◆ **Work to complete**
Could the entries below be reproduced exactly, with the images removed?

===== Material provided

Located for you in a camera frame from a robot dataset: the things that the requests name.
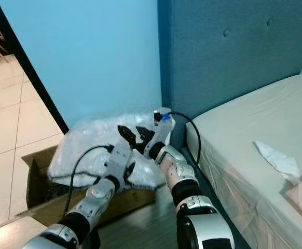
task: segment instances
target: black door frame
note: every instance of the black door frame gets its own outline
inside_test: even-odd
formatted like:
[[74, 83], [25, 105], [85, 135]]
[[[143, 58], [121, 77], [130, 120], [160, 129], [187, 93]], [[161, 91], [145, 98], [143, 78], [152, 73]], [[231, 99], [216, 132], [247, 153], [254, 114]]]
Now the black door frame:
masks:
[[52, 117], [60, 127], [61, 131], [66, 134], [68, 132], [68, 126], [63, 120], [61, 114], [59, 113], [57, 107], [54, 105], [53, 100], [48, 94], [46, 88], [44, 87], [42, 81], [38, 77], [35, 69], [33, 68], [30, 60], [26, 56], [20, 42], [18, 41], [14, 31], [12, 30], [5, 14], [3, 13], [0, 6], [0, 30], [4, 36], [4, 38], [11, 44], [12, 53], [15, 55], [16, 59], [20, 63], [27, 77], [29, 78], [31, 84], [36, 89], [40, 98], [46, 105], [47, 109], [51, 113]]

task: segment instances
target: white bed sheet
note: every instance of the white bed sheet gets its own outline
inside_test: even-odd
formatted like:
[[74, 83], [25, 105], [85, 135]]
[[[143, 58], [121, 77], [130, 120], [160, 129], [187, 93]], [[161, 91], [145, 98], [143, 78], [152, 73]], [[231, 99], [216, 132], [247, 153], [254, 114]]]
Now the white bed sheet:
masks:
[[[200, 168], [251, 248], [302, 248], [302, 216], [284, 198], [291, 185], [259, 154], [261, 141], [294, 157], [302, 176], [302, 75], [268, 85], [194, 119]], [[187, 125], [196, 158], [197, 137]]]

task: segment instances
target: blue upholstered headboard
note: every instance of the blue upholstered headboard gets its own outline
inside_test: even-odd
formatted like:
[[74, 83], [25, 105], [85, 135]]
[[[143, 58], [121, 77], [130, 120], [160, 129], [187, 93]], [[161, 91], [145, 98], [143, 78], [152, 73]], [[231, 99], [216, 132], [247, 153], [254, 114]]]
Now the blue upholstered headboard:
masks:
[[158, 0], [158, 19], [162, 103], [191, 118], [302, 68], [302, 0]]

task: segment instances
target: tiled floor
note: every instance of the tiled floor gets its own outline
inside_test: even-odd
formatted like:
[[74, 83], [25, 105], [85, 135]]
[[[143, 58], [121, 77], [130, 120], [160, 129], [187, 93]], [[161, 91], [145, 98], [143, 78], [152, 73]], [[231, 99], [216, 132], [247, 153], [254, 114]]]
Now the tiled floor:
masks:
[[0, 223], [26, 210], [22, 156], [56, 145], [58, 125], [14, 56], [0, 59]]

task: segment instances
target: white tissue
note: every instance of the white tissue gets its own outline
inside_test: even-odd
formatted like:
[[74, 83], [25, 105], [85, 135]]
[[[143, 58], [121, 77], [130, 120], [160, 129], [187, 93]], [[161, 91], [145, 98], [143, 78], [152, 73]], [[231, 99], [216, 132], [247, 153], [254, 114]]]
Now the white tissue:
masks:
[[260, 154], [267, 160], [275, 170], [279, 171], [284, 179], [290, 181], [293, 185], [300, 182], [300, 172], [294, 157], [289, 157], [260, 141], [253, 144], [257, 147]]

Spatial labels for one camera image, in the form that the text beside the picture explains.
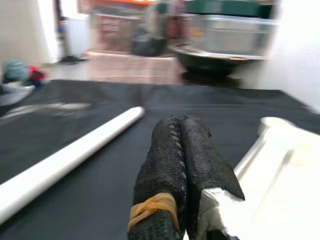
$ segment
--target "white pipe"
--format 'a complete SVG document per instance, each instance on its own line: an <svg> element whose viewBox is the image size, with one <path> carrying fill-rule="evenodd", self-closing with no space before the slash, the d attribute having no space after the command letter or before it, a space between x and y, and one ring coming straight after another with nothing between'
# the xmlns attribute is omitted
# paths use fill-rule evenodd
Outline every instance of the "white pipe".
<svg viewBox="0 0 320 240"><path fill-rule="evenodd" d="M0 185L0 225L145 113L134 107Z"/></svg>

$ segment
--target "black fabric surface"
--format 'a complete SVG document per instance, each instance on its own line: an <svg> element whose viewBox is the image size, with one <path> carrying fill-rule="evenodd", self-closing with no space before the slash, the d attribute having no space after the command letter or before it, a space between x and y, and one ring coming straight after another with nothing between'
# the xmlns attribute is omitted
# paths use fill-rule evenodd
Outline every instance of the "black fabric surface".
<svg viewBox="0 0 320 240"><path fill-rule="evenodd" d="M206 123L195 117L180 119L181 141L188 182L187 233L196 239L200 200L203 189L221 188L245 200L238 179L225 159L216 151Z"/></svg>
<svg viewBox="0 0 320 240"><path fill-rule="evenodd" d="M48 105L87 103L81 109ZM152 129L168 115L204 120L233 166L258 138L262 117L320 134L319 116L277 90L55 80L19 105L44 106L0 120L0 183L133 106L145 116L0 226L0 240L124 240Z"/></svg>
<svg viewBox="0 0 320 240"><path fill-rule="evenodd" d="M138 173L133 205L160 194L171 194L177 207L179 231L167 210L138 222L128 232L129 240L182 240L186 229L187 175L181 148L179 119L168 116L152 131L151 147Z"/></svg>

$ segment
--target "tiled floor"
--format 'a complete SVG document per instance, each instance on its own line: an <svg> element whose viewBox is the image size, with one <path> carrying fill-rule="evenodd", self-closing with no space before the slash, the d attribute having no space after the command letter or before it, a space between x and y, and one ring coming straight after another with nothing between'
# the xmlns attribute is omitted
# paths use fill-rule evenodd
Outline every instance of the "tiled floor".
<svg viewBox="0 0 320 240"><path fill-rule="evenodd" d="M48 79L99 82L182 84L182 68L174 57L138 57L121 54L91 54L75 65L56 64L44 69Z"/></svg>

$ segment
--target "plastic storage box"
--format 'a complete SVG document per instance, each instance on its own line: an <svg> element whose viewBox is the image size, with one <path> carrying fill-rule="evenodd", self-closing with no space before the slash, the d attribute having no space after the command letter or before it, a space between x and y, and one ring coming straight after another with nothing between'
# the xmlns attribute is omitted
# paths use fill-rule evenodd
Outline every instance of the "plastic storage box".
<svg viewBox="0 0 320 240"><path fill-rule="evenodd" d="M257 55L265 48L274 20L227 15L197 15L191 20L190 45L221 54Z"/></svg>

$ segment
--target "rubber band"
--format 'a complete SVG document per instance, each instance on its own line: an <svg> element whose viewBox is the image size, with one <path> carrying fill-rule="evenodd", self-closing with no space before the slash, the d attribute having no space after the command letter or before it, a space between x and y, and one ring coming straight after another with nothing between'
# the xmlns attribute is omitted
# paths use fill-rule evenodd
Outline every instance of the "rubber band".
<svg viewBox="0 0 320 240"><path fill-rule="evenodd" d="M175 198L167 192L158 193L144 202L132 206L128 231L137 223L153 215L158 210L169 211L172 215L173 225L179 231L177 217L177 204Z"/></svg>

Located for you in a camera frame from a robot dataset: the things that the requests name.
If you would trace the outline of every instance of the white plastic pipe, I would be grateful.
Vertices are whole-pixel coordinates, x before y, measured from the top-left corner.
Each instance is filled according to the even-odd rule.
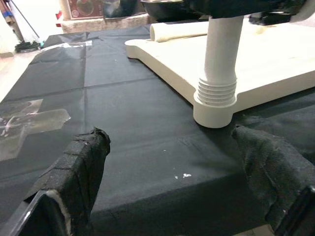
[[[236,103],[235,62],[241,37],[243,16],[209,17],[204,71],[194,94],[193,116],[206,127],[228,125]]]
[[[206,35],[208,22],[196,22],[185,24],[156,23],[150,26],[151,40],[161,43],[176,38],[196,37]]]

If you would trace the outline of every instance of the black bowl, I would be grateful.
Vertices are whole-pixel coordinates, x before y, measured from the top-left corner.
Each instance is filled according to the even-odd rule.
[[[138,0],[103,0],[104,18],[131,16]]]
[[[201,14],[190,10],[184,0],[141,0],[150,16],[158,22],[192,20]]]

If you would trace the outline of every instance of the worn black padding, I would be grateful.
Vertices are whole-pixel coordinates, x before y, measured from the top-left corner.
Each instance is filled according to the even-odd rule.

==========

◆ **Answer section**
Located for you in a camera frame from a robot dataset: the things that the requests name.
task: segment instances
target: black door frame
note: every instance of the black door frame gets its own outline
inside_test: even-odd
formatted like:
[[74, 83], [25, 105], [85, 135]]
[[[143, 58], [121, 77], [130, 120], [160, 129], [187, 93]], [[161, 91], [145, 98], [143, 78], [152, 73]], [[231, 99], [216, 132], [247, 153], [254, 114]]]
Now the black door frame:
masks:
[[52, 117], [60, 127], [61, 131], [66, 134], [68, 132], [68, 126], [63, 120], [61, 114], [59, 113], [57, 107], [54, 105], [53, 100], [48, 94], [46, 88], [44, 87], [42, 81], [38, 77], [35, 69], [33, 68], [30, 60], [26, 56], [20, 42], [18, 41], [14, 31], [12, 30], [5, 14], [3, 13], [0, 6], [0, 30], [4, 36], [4, 38], [11, 44], [12, 53], [15, 55], [16, 59], [20, 63], [27, 77], [29, 78], [31, 84], [36, 89], [40, 98], [46, 105], [47, 109], [51, 113]]

task: segment instances
target: white bed sheet
note: every instance of the white bed sheet gets its own outline
inside_test: even-odd
formatted like:
[[74, 83], [25, 105], [85, 135]]
[[[143, 58], [121, 77], [130, 120], [160, 129], [187, 93]], [[161, 91], [145, 98], [143, 78], [152, 73]], [[231, 99], [216, 132], [247, 153], [254, 114]]]
Now the white bed sheet:
masks:
[[[200, 168], [251, 248], [302, 248], [302, 216], [284, 198], [291, 185], [259, 154], [261, 141], [294, 157], [302, 176], [302, 75], [268, 85], [194, 119]], [[187, 125], [196, 158], [197, 137]]]

task: segment instances
target: blue upholstered headboard
note: every instance of the blue upholstered headboard gets its own outline
inside_test: even-odd
formatted like:
[[74, 83], [25, 105], [85, 135]]
[[[143, 58], [121, 77], [130, 120], [160, 129], [187, 93]], [[161, 91], [145, 98], [143, 78], [152, 73]], [[231, 99], [216, 132], [247, 153], [254, 114]]]
Now the blue upholstered headboard:
masks:
[[158, 0], [158, 19], [162, 103], [191, 118], [302, 68], [302, 0]]

task: segment instances
target: tiled floor
note: every instance of the tiled floor gets its own outline
inside_test: even-odd
formatted like:
[[74, 83], [25, 105], [85, 135]]
[[[143, 58], [121, 77], [130, 120], [160, 129], [187, 93]], [[161, 91], [145, 98], [143, 78], [152, 73]], [[231, 99], [216, 132], [247, 153], [254, 114]]]
Now the tiled floor:
masks:
[[0, 223], [26, 210], [22, 156], [56, 145], [58, 125], [14, 56], [0, 59]]

task: segment instances
target: white tissue
note: every instance of the white tissue gets its own outline
inside_test: even-odd
formatted like:
[[74, 83], [25, 105], [85, 135]]
[[[143, 58], [121, 77], [130, 120], [160, 129], [187, 93]], [[161, 91], [145, 98], [143, 78], [152, 73]], [[231, 99], [216, 132], [247, 153], [254, 114]]]
Now the white tissue:
masks:
[[260, 154], [267, 160], [275, 170], [279, 171], [284, 179], [290, 181], [293, 185], [300, 182], [300, 172], [294, 157], [289, 157], [260, 141], [253, 144], [257, 147]]

Spatial labels for one camera image, in the form that the text beside the picture explains.
$ segment
--target "white pipe"
--format 'a complete SVG document per instance, each instance on its own line: an <svg> element whose viewBox is the image size, with one <path> carrying fill-rule="evenodd", self-closing with no space before the slash, the d attribute having no space after the command letter or before it, a space between x and y, and one ring coming straight after another with nothing between'
# the xmlns attribute is omitted
# paths use fill-rule evenodd
Outline every instance of the "white pipe".
<svg viewBox="0 0 320 240"><path fill-rule="evenodd" d="M0 185L0 225L145 113L134 107Z"/></svg>

$ segment
--target "black fabric surface"
--format 'a complete SVG document per instance, each instance on its own line: an <svg> element whose viewBox is the image size, with one <path> carrying fill-rule="evenodd", self-closing with no space before the slash, the d attribute having no space after the command letter or before it, a space between x and y, and one ring coming straight after another with nothing between'
# the xmlns attribute is omitted
# paths use fill-rule evenodd
Outline every instance of the "black fabric surface".
<svg viewBox="0 0 320 240"><path fill-rule="evenodd" d="M206 123L195 117L180 119L181 141L188 182L187 233L196 239L200 200L203 189L221 188L245 200L238 179L225 159L216 151Z"/></svg>
<svg viewBox="0 0 320 240"><path fill-rule="evenodd" d="M48 105L87 103L81 109ZM152 129L168 115L204 120L233 166L258 138L262 117L320 134L319 116L277 90L55 80L19 105L44 106L0 120L0 183L133 106L145 116L0 226L0 240L124 240Z"/></svg>
<svg viewBox="0 0 320 240"><path fill-rule="evenodd" d="M138 173L133 205L160 194L171 194L177 207L179 231L167 210L138 222L128 232L129 240L182 240L186 229L187 175L181 148L179 119L168 116L152 131L151 147Z"/></svg>

$ segment
--target "tiled floor"
--format 'a complete SVG document per instance, each instance on its own line: an <svg> element whose viewBox is the image size, with one <path> carrying fill-rule="evenodd", self-closing with no space before the slash, the d attribute having no space after the command letter or before it, a space between x and y, and one ring coming straight after another with nothing between'
# the xmlns attribute is omitted
# paths use fill-rule evenodd
Outline every instance of the "tiled floor".
<svg viewBox="0 0 320 240"><path fill-rule="evenodd" d="M48 79L99 82L182 84L182 68L174 57L138 57L121 54L91 54L75 65L56 64L44 69Z"/></svg>

$ segment
--target "plastic storage box"
--format 'a complete SVG document per instance, each instance on its own line: an <svg> element whose viewBox is the image size, with one <path> carrying fill-rule="evenodd", self-closing with no space before the slash, the d attribute having no space after the command letter or before it, a space between x and y, and one ring coming straight after another with nothing between'
# the xmlns attribute is omitted
# paths use fill-rule evenodd
Outline every instance of the "plastic storage box".
<svg viewBox="0 0 320 240"><path fill-rule="evenodd" d="M257 55L265 48L274 20L227 15L197 15L191 20L190 45L221 54Z"/></svg>

$ segment
--target "rubber band"
--format 'a complete SVG document per instance, each instance on its own line: an <svg> element whose viewBox is the image size, with one <path> carrying fill-rule="evenodd", self-closing with no space before the slash, the d attribute having no space after the command letter or before it, a space between x and y, and one ring coming straight after another with nothing between'
# the xmlns attribute is omitted
# paths use fill-rule evenodd
Outline every instance of the "rubber band".
<svg viewBox="0 0 320 240"><path fill-rule="evenodd" d="M175 198L167 192L158 193L144 202L132 206L128 231L137 223L153 215L158 210L169 211L172 215L173 225L179 231L177 217L177 204Z"/></svg>

Located for you in a camera frame from a robot dataset: the things that the requests name.
If you would trace the outline of every instance of the white plastic pipe, I would be grateful.
Vertices are whole-pixel coordinates, x before y, measured from the top-left corner.
Each instance is filled according to the even-odd rule.
[[[236,103],[235,62],[241,37],[243,16],[209,17],[204,71],[194,94],[193,116],[206,127],[228,125]]]
[[[206,35],[208,22],[196,22],[185,24],[156,23],[150,26],[151,40],[161,43],[176,38],[196,37]]]

If you would trace the outline of every instance of the black bowl, I would be grateful.
Vertices are whole-pixel coordinates, x before y, measured from the top-left corner.
Each instance is filled according to the even-odd rule.
[[[138,0],[103,0],[104,18],[131,16]]]
[[[201,14],[190,10],[184,0],[141,0],[150,16],[158,22],[192,20]]]

If you would trace the outline of every instance of the worn black padding, I would be grateful.
Vertices are whole-pixel coordinates, x before y, measured from the top-left corner.
Each instance is filled according to the even-odd rule.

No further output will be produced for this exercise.